Please output exactly the part of the records below that opens with the line containing "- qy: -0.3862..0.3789" and closes with the line containing "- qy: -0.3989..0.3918", both lines included, and nothing else.

*** INPUT DATA

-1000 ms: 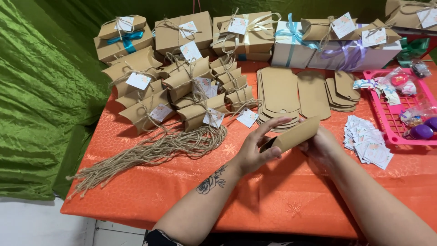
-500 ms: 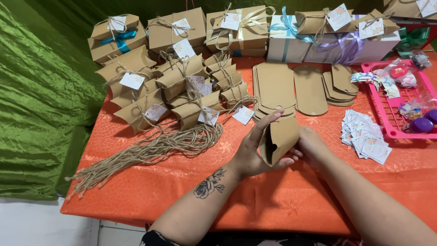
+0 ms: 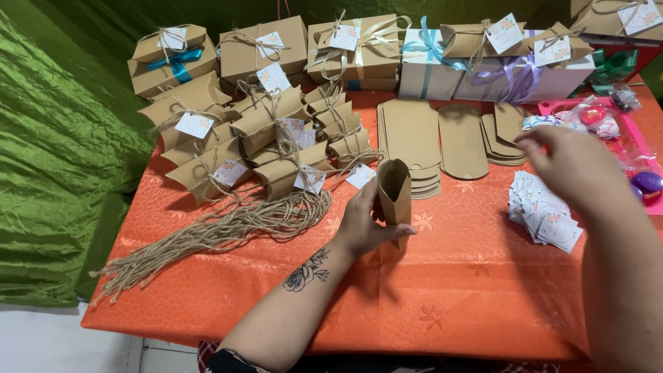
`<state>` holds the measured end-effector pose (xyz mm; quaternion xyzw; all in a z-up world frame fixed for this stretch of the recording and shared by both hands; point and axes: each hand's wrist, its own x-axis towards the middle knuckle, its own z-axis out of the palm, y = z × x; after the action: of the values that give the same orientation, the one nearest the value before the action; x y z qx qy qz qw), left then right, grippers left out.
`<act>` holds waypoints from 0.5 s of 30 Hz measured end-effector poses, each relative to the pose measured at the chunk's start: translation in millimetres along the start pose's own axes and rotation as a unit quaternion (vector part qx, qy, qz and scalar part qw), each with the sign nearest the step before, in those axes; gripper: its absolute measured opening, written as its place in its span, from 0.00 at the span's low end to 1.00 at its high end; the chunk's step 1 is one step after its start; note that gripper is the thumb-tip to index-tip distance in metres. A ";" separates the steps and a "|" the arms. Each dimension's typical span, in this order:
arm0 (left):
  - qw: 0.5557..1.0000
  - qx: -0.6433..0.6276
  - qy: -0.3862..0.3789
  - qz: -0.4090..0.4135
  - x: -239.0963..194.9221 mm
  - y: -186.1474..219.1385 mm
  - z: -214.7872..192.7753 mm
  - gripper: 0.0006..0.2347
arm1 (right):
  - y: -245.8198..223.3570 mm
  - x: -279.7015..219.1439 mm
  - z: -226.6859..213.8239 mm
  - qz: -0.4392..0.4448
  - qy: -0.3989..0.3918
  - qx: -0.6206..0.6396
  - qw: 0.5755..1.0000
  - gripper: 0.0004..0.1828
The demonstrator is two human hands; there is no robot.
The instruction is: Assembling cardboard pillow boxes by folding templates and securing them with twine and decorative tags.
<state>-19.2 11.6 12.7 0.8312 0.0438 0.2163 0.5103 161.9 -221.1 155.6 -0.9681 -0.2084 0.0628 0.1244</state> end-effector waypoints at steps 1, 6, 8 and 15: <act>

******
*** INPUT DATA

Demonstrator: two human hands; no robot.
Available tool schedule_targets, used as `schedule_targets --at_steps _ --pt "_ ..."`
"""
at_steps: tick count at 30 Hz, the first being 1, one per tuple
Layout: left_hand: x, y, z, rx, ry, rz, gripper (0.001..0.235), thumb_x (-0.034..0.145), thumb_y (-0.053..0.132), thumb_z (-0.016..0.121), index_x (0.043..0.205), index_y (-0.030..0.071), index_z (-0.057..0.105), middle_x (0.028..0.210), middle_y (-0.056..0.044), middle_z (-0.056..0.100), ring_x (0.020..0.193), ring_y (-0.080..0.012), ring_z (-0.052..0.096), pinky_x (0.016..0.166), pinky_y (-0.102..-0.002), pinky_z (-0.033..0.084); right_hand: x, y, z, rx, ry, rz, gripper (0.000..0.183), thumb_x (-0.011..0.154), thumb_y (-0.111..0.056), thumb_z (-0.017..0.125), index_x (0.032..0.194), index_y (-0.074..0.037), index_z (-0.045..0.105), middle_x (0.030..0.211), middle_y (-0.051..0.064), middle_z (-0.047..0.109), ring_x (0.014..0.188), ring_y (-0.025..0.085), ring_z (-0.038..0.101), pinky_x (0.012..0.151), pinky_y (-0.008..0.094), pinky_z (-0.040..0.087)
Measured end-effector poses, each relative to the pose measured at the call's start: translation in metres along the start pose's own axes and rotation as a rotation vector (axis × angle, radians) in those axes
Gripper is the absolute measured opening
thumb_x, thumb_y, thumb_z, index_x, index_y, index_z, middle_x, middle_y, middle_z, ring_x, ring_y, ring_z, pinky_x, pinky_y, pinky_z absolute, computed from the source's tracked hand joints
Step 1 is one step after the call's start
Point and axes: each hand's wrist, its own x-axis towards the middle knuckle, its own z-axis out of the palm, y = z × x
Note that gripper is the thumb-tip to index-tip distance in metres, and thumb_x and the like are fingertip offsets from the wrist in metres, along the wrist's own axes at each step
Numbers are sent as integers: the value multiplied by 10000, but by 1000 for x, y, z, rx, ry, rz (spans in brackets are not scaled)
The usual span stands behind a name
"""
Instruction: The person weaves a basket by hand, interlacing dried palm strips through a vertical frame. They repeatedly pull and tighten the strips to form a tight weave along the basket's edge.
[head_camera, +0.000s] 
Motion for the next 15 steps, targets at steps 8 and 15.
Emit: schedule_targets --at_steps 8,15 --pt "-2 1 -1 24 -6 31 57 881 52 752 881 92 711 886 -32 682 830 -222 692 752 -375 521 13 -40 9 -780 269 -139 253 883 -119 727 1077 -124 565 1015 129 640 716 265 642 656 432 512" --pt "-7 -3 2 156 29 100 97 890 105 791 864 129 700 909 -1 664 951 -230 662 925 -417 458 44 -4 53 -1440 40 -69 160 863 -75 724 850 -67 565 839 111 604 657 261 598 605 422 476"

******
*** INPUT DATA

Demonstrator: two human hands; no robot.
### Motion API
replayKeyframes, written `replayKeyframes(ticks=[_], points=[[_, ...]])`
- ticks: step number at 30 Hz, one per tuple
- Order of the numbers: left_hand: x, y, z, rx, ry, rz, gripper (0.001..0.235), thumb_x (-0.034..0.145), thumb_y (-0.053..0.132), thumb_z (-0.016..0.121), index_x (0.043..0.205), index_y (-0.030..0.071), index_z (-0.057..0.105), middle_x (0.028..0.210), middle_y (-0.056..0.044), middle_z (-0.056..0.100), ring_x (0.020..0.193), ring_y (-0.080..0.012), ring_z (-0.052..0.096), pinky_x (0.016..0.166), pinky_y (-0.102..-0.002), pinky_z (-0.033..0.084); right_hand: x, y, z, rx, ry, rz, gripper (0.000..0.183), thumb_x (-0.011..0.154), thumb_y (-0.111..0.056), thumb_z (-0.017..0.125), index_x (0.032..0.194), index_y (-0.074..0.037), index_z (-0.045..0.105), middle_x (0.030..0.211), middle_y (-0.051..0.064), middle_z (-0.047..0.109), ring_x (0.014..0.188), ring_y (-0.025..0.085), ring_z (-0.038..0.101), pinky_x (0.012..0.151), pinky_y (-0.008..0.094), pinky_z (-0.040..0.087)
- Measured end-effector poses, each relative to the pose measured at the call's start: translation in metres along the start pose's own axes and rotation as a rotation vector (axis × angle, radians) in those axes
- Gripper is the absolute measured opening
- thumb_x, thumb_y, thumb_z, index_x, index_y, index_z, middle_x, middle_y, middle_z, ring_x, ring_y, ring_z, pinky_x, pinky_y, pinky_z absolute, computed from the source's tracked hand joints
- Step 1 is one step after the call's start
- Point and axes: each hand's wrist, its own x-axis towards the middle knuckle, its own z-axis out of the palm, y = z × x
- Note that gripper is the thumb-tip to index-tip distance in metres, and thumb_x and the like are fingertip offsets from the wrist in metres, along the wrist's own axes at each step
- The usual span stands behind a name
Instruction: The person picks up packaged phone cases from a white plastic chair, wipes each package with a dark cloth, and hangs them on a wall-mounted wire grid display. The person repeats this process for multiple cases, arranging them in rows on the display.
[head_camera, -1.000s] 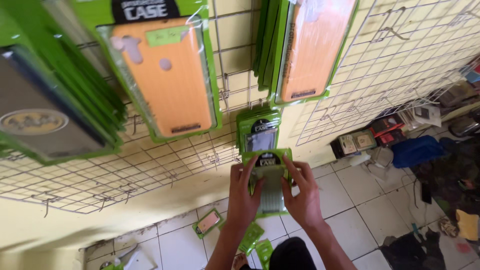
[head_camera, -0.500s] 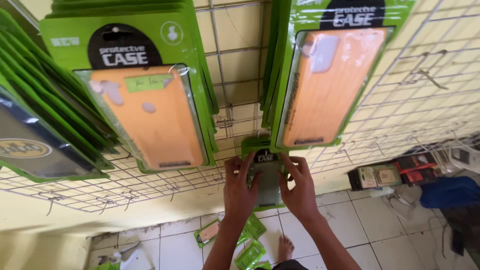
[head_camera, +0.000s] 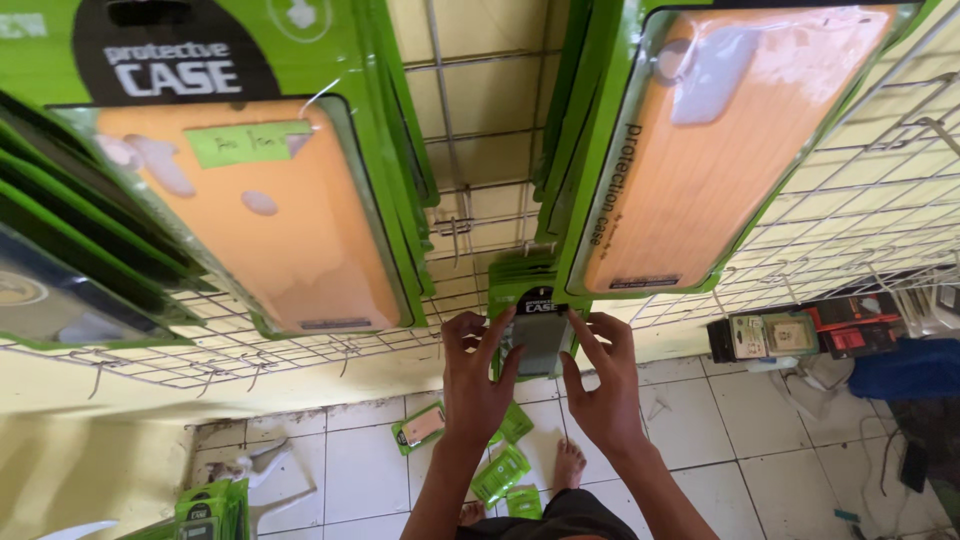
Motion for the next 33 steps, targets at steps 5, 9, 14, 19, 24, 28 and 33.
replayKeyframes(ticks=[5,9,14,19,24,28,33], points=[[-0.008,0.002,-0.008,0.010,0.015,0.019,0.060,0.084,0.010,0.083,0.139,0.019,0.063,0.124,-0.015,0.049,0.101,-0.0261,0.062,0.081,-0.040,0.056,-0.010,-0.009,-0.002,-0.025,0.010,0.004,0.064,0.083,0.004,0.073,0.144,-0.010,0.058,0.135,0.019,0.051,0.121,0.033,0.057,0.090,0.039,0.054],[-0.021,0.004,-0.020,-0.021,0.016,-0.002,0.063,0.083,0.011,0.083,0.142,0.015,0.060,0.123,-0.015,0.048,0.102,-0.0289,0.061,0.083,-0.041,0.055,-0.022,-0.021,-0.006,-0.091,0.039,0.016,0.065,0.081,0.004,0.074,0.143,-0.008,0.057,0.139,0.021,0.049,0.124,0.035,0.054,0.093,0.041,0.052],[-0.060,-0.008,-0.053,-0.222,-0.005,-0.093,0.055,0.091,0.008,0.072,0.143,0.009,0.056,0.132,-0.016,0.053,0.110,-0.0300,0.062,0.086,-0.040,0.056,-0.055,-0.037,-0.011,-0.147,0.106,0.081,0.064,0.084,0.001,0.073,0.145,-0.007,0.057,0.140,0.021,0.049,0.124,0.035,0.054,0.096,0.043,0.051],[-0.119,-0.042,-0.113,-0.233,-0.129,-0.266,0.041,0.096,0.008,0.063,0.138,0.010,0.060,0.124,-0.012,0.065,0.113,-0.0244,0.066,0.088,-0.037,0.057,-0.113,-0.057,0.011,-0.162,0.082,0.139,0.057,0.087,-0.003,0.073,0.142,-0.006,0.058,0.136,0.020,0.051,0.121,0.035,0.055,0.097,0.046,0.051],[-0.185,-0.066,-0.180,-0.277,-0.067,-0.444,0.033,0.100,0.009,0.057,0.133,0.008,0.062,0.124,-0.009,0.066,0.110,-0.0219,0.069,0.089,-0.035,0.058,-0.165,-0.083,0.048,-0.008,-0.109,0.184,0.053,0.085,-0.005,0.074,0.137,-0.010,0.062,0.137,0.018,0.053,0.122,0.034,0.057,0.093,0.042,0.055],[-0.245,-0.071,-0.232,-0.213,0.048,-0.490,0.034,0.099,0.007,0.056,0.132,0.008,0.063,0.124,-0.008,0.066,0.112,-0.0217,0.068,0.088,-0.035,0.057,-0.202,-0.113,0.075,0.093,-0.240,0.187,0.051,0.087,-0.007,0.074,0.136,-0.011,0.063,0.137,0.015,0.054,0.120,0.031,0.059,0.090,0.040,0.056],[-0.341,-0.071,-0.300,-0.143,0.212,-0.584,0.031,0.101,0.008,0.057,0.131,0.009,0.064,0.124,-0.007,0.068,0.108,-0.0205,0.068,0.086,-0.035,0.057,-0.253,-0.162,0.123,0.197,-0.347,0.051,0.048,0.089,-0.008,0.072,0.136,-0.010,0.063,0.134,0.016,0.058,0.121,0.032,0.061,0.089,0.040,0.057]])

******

EXERCISE ANSWER:
  - qy: -0.3862..0.3789
  - qz: -0.4090..0.4135
  - x: -239.0963..194.9221 mm
  - y: -186.1474..219.1385 mm
  - z: -214.7872..192.7753 mm
  - gripper: 0.0006..0.2347
arm1 (right):
  - y: -245.8198..223.3570 mm
  - x: -279.7015..219.1439 mm
  - z: -226.6859..213.8239 mm
  - qz: -0.4392..0.4448
  - qy: -0.3989..0.3918

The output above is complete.